What you have to do »
Among the lines below, take the one holding "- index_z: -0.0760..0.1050", the one holding "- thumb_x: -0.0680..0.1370", and all lines between them. Set them down exactly.

□ □ □

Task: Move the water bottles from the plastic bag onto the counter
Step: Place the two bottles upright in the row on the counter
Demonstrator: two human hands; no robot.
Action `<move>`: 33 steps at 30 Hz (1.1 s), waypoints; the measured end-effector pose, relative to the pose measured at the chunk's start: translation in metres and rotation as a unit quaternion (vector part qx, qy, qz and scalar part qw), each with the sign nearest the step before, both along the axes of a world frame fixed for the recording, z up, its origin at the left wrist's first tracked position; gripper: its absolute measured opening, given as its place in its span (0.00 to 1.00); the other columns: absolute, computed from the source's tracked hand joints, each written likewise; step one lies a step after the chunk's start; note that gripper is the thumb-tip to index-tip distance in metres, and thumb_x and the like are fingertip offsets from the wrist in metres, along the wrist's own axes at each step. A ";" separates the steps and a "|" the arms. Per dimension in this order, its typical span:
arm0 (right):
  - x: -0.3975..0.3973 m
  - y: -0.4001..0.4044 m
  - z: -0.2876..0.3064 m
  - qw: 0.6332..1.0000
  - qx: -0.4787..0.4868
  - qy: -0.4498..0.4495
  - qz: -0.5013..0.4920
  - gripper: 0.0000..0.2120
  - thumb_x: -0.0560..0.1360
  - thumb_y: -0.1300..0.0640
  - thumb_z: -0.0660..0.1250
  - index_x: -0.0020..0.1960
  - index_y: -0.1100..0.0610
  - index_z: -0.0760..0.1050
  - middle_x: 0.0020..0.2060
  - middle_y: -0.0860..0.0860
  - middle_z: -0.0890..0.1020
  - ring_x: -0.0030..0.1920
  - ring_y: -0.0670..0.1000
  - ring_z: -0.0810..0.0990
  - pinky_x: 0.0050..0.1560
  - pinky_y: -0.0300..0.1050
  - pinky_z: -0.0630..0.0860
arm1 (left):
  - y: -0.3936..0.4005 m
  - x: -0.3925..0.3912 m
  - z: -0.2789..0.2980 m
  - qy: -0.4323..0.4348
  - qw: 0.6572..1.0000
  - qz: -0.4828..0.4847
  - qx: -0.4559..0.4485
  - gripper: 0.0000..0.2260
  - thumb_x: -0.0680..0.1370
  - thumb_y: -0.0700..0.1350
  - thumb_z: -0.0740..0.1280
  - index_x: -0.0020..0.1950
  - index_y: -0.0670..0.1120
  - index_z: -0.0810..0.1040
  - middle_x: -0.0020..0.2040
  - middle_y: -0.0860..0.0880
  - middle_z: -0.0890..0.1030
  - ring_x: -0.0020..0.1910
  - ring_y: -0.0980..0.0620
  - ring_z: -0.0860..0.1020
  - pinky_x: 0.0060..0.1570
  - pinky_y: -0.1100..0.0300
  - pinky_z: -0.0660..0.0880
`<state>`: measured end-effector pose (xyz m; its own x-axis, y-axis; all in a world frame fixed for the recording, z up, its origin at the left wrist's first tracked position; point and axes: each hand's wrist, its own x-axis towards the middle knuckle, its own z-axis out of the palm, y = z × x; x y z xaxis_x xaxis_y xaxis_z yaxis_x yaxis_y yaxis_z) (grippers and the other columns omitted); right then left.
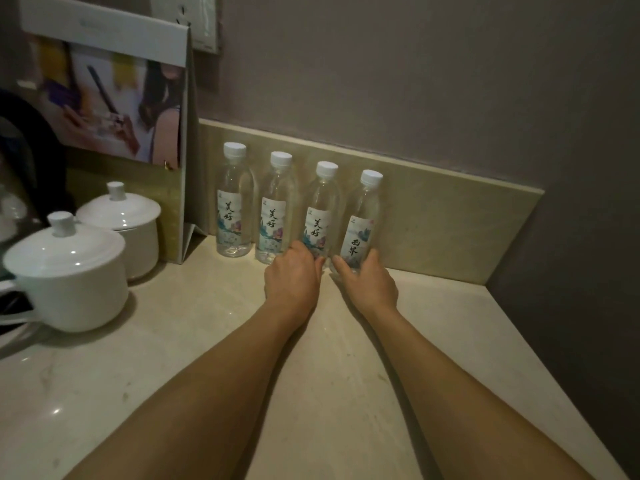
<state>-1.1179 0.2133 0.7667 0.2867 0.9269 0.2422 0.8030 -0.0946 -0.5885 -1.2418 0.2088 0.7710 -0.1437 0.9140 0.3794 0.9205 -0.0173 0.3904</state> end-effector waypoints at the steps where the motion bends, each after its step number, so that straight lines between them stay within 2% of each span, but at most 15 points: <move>1: 0.000 0.000 0.000 1.000 0.002 0.006 -0.001 0.29 0.72 0.33 0.63 0.59 0.56 0.66 0.60 0.56 0.79 0.58 0.61 0.79 0.52 0.53 0.76 | 0.000 0.000 0.000 -0.005 1.000 -0.001 -0.001 0.19 0.82 0.56 0.60 0.60 0.41 0.72 0.53 0.42 0.82 0.54 0.42 0.81 0.46 0.51 0.74; 4: 0.001 -0.001 0.000 1.000 0.005 -0.002 -0.003 0.28 0.72 0.36 0.66 0.60 0.56 0.66 0.61 0.56 0.78 0.59 0.61 0.78 0.52 0.53 0.76 | -0.001 0.000 0.000 -0.011 1.000 -0.004 -0.002 0.19 0.82 0.56 0.60 0.60 0.41 0.72 0.53 0.42 0.81 0.54 0.41 0.80 0.46 0.50 0.74; 15: 0.001 -0.004 -0.002 0.999 0.013 -0.035 -0.002 0.21 0.77 0.40 0.63 0.56 0.56 0.66 0.59 0.56 0.79 0.57 0.61 0.78 0.50 0.51 0.73 | -0.001 -0.001 0.000 -0.034 0.999 -0.005 -0.001 0.18 0.81 0.56 0.61 0.59 0.41 0.71 0.52 0.42 0.82 0.54 0.41 0.80 0.46 0.50 0.74; 33: -0.001 -0.005 -0.002 0.999 0.006 -0.047 -0.010 0.22 0.77 0.39 0.62 0.57 0.57 0.66 0.60 0.57 0.78 0.58 0.62 0.77 0.50 0.52 0.72 | -0.002 -0.002 0.001 -0.024 1.000 -0.004 -0.003 0.19 0.81 0.57 0.60 0.60 0.42 0.71 0.52 0.42 0.82 0.54 0.40 0.80 0.46 0.50 0.74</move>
<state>-1.1190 0.2088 0.7649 0.2805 0.9179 0.2807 0.8529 -0.1042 -0.5115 -1.2437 0.2067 0.7724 -0.1543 0.9175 0.3666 0.9009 -0.0217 0.4336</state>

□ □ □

Solution for this exercise »
  - index_z: -0.0760..0.1050
  - middle_x: 0.0020..0.2060
  - middle_y: -0.0860..0.0860
  - middle_z: -0.0890..0.1020
  - ring_x: -0.0030..0.1920
  - ring_y: -0.0670..0.1000
  - ring_z: -0.0810..0.0990
  - pinky_x: 0.0050..0.1560
  - pinky_y: -0.0300..0.1050
  - pinky_z: -0.0630..0.0860
arm1 (left):
  - y: -0.3936..0.4005 m
  - x: -0.3925..0.3912 m
  - z: -0.2789..0.2980 m
  - qy: -0.4323..0.4348
  - qw: 0.6572..1.0000
  - qz: -0.4828..0.4847
  - qx: -0.4559..0.4485
  - gripper: 0.0000..0.2260
  - thumb_x: -0.0680..0.1370

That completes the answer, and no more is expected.